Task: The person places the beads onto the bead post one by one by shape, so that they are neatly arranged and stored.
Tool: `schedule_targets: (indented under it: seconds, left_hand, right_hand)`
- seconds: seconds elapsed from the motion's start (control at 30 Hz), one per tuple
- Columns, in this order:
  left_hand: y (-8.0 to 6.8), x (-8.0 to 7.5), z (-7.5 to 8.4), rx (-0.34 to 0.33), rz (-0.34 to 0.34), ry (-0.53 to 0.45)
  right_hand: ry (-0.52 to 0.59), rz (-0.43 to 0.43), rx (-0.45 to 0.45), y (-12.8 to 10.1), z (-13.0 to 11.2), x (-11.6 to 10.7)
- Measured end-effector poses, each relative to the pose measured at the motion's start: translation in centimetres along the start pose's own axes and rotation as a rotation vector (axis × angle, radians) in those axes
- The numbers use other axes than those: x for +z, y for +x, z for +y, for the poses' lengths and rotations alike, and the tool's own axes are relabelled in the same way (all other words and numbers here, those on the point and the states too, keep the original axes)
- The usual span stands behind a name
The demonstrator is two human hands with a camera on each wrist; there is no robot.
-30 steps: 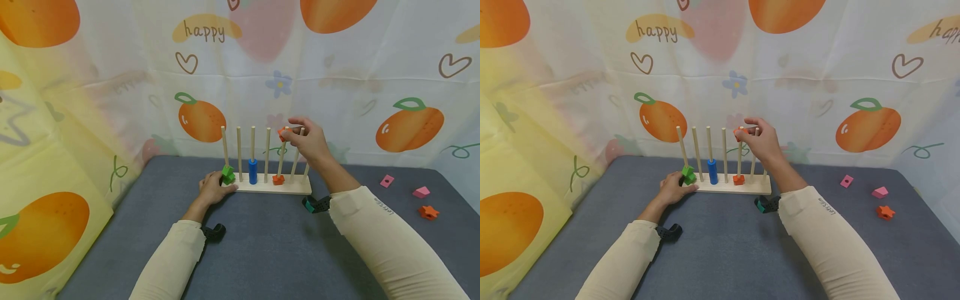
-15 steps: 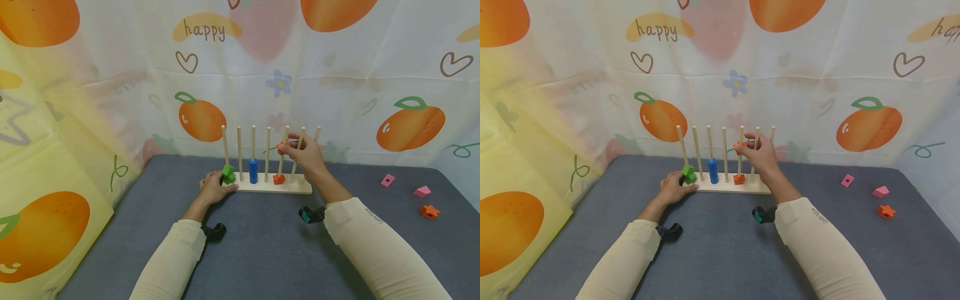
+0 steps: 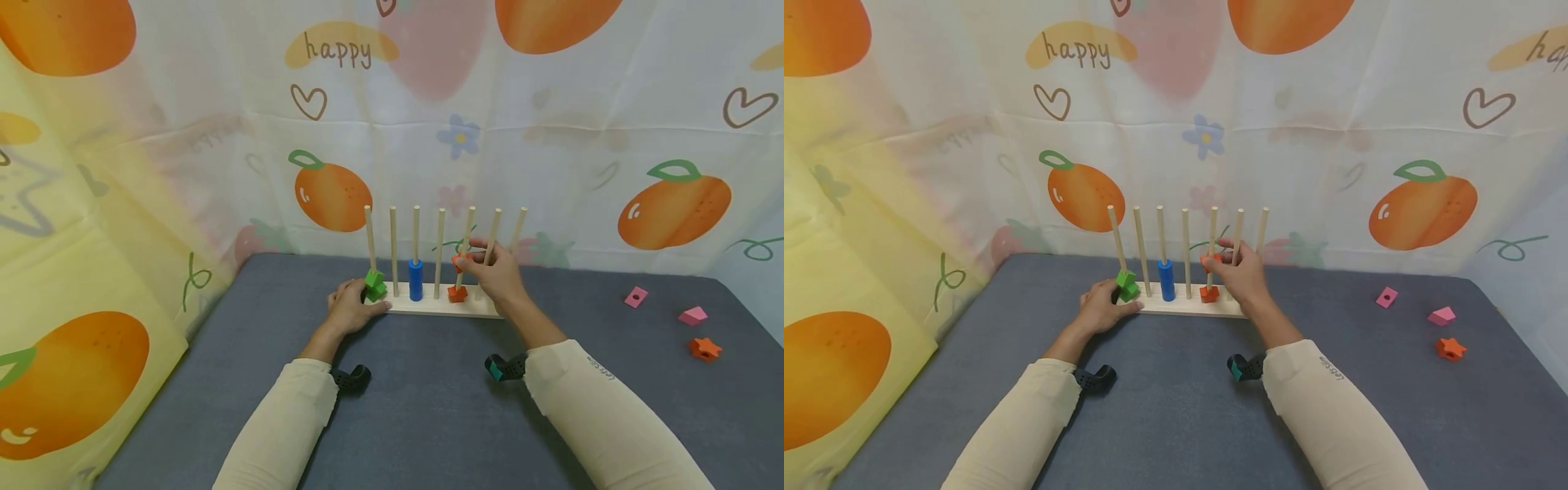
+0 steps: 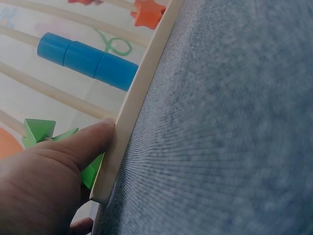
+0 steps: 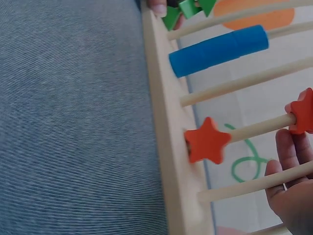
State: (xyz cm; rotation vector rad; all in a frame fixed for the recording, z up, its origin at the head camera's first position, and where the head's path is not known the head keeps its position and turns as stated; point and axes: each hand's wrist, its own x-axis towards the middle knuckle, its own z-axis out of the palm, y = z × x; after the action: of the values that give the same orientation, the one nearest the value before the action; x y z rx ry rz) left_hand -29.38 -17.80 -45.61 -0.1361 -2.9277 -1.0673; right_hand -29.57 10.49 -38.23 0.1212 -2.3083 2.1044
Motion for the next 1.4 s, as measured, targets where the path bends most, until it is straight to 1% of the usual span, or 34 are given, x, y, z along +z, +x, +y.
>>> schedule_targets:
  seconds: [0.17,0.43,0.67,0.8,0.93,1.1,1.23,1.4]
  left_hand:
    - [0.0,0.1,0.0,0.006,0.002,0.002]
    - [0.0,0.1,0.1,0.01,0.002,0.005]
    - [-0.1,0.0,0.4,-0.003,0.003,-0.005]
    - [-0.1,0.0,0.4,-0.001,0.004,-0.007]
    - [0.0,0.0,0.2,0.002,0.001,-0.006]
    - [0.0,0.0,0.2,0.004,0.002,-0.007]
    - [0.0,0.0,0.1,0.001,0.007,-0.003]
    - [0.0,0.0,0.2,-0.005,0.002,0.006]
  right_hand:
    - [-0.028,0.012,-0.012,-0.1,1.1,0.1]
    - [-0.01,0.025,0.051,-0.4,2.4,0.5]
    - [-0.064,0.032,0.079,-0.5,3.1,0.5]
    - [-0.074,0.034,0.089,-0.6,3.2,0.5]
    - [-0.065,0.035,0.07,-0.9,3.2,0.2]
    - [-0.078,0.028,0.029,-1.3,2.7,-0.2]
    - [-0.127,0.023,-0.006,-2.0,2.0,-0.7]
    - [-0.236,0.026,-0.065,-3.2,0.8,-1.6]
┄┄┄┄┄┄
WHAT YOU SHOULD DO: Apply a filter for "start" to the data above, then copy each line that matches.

TASK RESULT:
- seconds: seconds elapsed from the motion's start (control at 30 Hz), one per tuple
- Measured end-effector poses, each relative to the pose measured at the motion's start: translation in centimetres along the start pose's own axes and rotation as a rotation vector (axis × angle, radians) in those axes

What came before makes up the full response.